En el barrio ya se llevaron a muchos chicos que buscaban comida. Cuando los devuelven a sus casas suelen darles diferentes “ultimátums” de despedida, denuncian sus madres. Algunos son promesas de muerte. “A ver si aflojamos un poco con la política del miedo, porque lo que necesitamos es una vida sustentable. ¿Qué va a pasar cuando no haya más donaciones? ¿Qué organismo va a reconocer que lo que hacemos es trabajo no pago? ¿Por qué el municipio no nos entregó todavía artículos de higiene en cantidad?”
-Si no recorrés, no comés -sentencia Gisella, corta. Quién se lo va a negar.
Una de las mujeres de la ronda de género que armaban antes de la cuarentena se separó en estos días. Es madre de tres niños, uno falleció hace un tiempo. No soportó que su compañero perdiera las changas y que desde el 20M los platos estén siempre vacíos. Mucho menos le importa que otros vecinos la verdugueen porque tomó la calle de nuevo. Ella sale a buscar comida. “Podríamos estar mejor si pudiéramos organizarnos en cooperativas, sin tener que ser ´amigas de o parientes de´. Claro que es un sueño que al toque me lo corta la calle, este descampado que nos separa del Riachuelo”, relata Gisella. “Montañas de tierra y basura llenas de mosquitos. Y ahí nomás Villa La Cava. Con ellxs compartimos los residuos y los casos de dengue, pero la delegación municipal fumiga apenas ocho cuadras a la redonda, porque cuando protestamos nos responde que sólo cuenta con dos fumigadores para todo Fiorito.”

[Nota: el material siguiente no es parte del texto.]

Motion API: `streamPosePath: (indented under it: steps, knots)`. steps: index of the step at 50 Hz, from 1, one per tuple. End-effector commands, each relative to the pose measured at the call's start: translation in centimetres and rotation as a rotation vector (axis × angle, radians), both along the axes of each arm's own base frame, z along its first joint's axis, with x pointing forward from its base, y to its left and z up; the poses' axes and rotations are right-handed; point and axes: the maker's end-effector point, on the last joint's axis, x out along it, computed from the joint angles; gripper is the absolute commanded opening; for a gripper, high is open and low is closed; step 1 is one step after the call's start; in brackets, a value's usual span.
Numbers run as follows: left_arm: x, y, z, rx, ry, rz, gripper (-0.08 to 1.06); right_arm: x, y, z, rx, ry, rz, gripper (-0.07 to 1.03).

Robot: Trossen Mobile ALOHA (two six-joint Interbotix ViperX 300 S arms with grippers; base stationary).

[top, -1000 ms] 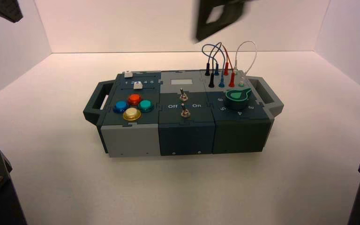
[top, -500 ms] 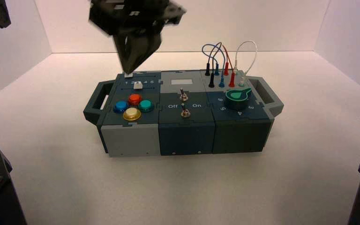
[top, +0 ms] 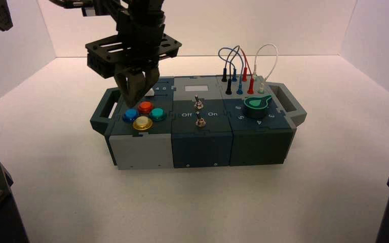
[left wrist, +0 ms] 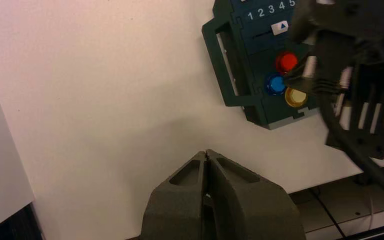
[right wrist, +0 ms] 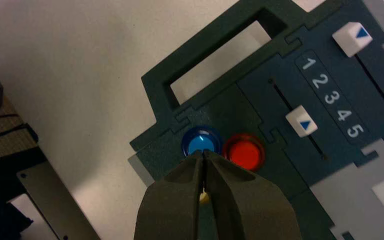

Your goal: Push the blue button with the right gripper.

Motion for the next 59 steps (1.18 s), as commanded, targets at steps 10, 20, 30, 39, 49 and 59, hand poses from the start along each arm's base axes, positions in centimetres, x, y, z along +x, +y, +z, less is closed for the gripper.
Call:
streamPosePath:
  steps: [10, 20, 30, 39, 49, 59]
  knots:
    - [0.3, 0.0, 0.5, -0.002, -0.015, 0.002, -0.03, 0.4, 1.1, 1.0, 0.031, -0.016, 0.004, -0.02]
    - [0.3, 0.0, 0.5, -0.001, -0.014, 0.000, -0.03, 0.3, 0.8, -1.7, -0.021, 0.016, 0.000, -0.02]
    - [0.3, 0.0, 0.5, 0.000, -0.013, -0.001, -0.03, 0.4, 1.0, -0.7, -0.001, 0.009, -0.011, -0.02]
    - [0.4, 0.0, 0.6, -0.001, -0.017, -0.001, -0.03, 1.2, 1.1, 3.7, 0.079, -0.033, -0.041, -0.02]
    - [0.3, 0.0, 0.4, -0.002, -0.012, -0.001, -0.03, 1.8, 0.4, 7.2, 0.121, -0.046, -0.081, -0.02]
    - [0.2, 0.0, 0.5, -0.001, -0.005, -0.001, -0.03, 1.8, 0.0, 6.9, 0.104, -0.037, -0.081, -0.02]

Mantenerse en “ese bordecito”, como suele decir Dagna, “peleando para no mandar a la mierda a otrxs”, no es sencillo. “Los curas por ejemplo tienen un laburo impresionante, pero cuando fueron a verlo a Alberto Fernández no fueron capaces de decirnos armen un documento conjunto como vecinxs de las villas y organizaciones sociales para presentarle al Presidente.”
-¿Qué hubieras querido decirle a Alberto?
-Que las compañeras de las villas no dan más y tienen miedo por su salud. Que las casas no tienen patio ni terracita, por eso los chicos corren en los pasillos. Lxs inquilinos viven en piezas de un metro. ¿Qué distancia van a guardar? Que hay mujeres con seis críos y un violento en cuadrados de dos por dos. Las condiciones edilicias son desastrosas, el anillado nunca se termina, las aguas salen por todos los caños y esto es un criadero de dengue. Lavarse cantando el cumpleaños feliz parece joda. Quisiera decirle que vivir acá y con todos los quilombos se torna más violento, más desesperanzador. Y que espero que no nos deje solas.